[Stored data entries]
• • • • • • •

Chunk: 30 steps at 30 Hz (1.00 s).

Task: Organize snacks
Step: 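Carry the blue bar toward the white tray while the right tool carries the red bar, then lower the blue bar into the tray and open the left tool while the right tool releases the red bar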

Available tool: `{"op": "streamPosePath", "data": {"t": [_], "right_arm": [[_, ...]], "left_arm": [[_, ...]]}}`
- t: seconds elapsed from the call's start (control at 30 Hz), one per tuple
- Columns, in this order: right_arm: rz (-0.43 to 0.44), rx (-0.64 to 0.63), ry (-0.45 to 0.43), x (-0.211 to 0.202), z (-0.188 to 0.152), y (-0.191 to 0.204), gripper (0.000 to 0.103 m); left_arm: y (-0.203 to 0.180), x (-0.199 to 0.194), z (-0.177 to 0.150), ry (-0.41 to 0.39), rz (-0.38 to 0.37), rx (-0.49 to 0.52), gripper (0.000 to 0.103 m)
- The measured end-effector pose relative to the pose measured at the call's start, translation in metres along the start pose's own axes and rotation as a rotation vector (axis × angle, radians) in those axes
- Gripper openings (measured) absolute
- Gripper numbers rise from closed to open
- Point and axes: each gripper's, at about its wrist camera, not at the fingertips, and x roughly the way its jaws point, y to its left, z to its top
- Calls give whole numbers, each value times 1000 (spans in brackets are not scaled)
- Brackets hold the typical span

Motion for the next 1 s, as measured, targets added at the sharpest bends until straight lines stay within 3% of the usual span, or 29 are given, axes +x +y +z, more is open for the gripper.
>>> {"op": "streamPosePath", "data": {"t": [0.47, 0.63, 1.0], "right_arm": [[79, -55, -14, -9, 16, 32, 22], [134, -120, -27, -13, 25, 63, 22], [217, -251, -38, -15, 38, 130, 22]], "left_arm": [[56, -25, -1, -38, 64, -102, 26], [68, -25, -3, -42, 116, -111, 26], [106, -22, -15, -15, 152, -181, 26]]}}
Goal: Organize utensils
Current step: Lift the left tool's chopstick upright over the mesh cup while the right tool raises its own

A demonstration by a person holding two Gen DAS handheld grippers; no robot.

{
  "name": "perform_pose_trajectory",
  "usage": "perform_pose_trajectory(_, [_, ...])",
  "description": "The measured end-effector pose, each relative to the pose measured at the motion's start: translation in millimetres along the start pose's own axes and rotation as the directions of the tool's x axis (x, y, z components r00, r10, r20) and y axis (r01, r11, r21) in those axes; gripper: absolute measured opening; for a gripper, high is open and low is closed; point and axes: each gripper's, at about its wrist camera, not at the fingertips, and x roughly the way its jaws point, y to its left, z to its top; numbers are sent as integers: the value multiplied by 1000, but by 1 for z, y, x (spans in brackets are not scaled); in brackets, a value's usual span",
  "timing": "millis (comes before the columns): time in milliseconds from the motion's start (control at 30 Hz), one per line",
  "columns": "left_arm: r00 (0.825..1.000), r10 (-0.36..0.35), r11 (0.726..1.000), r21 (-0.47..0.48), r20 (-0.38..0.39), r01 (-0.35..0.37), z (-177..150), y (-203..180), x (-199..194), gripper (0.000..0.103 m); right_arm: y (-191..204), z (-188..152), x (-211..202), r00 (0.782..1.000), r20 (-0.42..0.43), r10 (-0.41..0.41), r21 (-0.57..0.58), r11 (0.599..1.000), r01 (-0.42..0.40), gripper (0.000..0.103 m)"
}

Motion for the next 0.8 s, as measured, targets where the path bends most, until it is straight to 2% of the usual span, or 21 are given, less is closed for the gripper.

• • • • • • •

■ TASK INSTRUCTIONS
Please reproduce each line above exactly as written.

■ EXERCISE SOLUTION
Chunk: 30 steps at 30 Hz (1.00 s).

Task: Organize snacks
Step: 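Carry the blue bar toward the white tray while the right tool carries the red bar, then lower the blue bar into the tray and open the left tool while the right tool releases the red bar
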
Available tool: `{"op": "streamPosePath", "data": {"t": [_], "right_arm": [[_, ...]], "left_arm": [[_, ...]]}}`
- t: seconds elapsed from the call's start (control at 30 Hz), one per tuple
- Columns, in this order: right_arm: rz (-0.43 to 0.44), rx (-0.64 to 0.63), ry (-0.45 to 0.43), x (-0.211 to 0.202), z (-0.188 to 0.152), y (-0.191 to 0.204), gripper (0.000 to 0.103 m); left_arm: y (-0.203 to 0.180), x (-0.199 to 0.194), z (-0.177 to 0.150), ry (-0.41 to 0.39), rz (-0.38 to 0.37), rx (-0.49 to 0.52), gripper (0.000 to 0.103 m)
- The measured end-effector pose relative to the pose measured at the call's start, translation in metres along the start pose's own axes and rotation as a rotation vector (axis × angle, radians) in those axes
- Gripper openings (measured) absolute
- Gripper numbers rise from closed to open
- Point and axes: each gripper's, at about its wrist camera, not at the fingertips, and x roughly the way its jaws point, y to its left, z to its top
- Calls give whole numbers, each value times 1000 (spans in brackets are not scaled)
- Brackets hold the typical span

Motion for the next 1 s, as measured, targets added at the sharpest bends until straight lines stay within 3% of the usual span, or 29 are given, axes +x +y +z, more is open for the gripper.
>>> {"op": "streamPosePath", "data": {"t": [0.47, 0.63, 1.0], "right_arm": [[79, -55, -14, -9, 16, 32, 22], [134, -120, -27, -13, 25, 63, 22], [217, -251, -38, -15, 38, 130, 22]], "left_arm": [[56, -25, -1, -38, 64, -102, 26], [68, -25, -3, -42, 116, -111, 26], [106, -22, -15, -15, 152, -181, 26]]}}
Goal: Organize utensils
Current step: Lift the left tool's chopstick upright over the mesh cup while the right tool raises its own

A demonstration by a person holding two Gen DAS handheld grippers; no robot.

{
  "name": "perform_pose_trajectory",
  "usage": "perform_pose_trajectory(_, [_, ...])",
  "description": "The measured end-effector pose, each relative to the pose measured at the motion's start: translation in millimetres along the start pose's own axes and rotation as the directions of the tool's x axis (x, y, z components r00, r10, r20) and y axis (r01, r11, r21) in those axes; gripper: absolute measured opening; for a gripper, high is open and low is closed; point and axes: each gripper's, at about its wrist camera, not at the fingertips, and x roughly the way its jaws point, y to its left, z to its top; numbers are sent as integers: the value multiplied by 1000, but by 1 for z, y, x (spans in brackets are not scaled); in brackets, a value's usual span",
  "timing": "millis (comes before the columns): time in milliseconds from the motion's start (control at 30 Hz), one per line",
  "columns": "left_arm: r00 (0.825..1.000), r10 (-0.36..0.35), r11 (0.726..1.000), r21 (-0.47..0.48), r20 (-0.38..0.39), r01 (-0.35..0.37), z (-177..150), y (-203..180), x (-199..194), gripper (0.000..0.103 m); right_arm: y (-191..204), z (-188..152), x (-211..202), r00 (0.782..1.000), r20 (-0.42..0.43), r10 (-0.41..0.41), r21 (-0.57..0.58), r11 (0.599..1.000), r01 (-0.42..0.40), gripper (0.000..0.103 m)"
}

Motion for the next 0.8 s, as measured, targets where the path bends most, until it is straight to 2% of the usual span, or 21 are given, less is closed for the gripper.

This exercise has now been fully answered.